Modus Tollens is a rule of inference with the following form: “If P, then Q; and not Q; therefore, not P”

3. Express Modus Tollens in propositional logic. [ 1 mark ]
4. Modus Ponens is another rule of inference that we saw in the lectures. Express Modus Ponens in propositional logic. [ 1 mark ]

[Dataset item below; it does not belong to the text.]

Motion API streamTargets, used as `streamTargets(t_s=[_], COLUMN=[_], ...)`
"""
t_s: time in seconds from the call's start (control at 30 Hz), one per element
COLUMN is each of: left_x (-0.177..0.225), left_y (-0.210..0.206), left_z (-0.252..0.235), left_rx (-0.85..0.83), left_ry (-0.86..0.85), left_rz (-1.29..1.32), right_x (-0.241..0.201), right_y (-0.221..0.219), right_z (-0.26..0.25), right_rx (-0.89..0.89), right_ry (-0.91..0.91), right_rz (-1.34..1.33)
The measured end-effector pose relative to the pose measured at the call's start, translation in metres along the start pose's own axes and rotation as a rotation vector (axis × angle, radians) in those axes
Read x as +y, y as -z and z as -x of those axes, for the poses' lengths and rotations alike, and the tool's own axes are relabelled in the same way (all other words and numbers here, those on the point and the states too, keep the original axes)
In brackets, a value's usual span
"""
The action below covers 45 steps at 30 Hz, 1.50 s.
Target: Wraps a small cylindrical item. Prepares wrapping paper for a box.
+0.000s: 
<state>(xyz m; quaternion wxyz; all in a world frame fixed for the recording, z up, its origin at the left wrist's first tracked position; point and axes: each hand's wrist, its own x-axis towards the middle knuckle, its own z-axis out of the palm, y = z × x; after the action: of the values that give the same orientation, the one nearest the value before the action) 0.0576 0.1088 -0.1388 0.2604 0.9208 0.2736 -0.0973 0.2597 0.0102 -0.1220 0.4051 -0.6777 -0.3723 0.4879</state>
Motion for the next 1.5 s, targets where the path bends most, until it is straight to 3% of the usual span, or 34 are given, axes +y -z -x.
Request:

4. In a sentence, and with reference to specific propositional logic operators explain why the existance of a contradiction in a foundational axiomatisation of mathematics is disasterous to its programme (assuming classical logic). [ 2 marks ]

Set Theory [ 9 marks ]

Assume the domain is natural numbers (including 0). Given the sets

A = { 1, 2, 3 }
B = { 3, 4, 5, 6 }
C = { n | n < 4 }
D = { n | n ≡ 0 (mod 3)}

Give the extension of the following sets:

1. \( A \cup B \) [ 1 mark ]
2. \( B \cap C \) [ 1 mark ]
3. \( C \setminus D \) [ 1 mark ]
4. \(\mathbb{P}(C) \) [ 2 mark ]
5. \(A \times C \) [ 2 mark ]
6. \( \{ n : n \in \mathbb{Z} \wedge (n < 5 \vee n > -2) \wedge \neg (n = 0) \} \) [ 2 mark ]

Graph Theory [ 10 marks ]

Look at the following graph:

1. Draw an adjacency matrix for this graph. [ 2 marks ]
2. Write out a sequence of nodes of this graph that form a cycle. [ 1 mark ]
3. Using set notation write out all the nodes of this graph with loops. [ 1 mark ]
4. What is the out-degree of node n3? [ 1 mark ]
5. What is the maximum degree of this graph? [ 1 mark ]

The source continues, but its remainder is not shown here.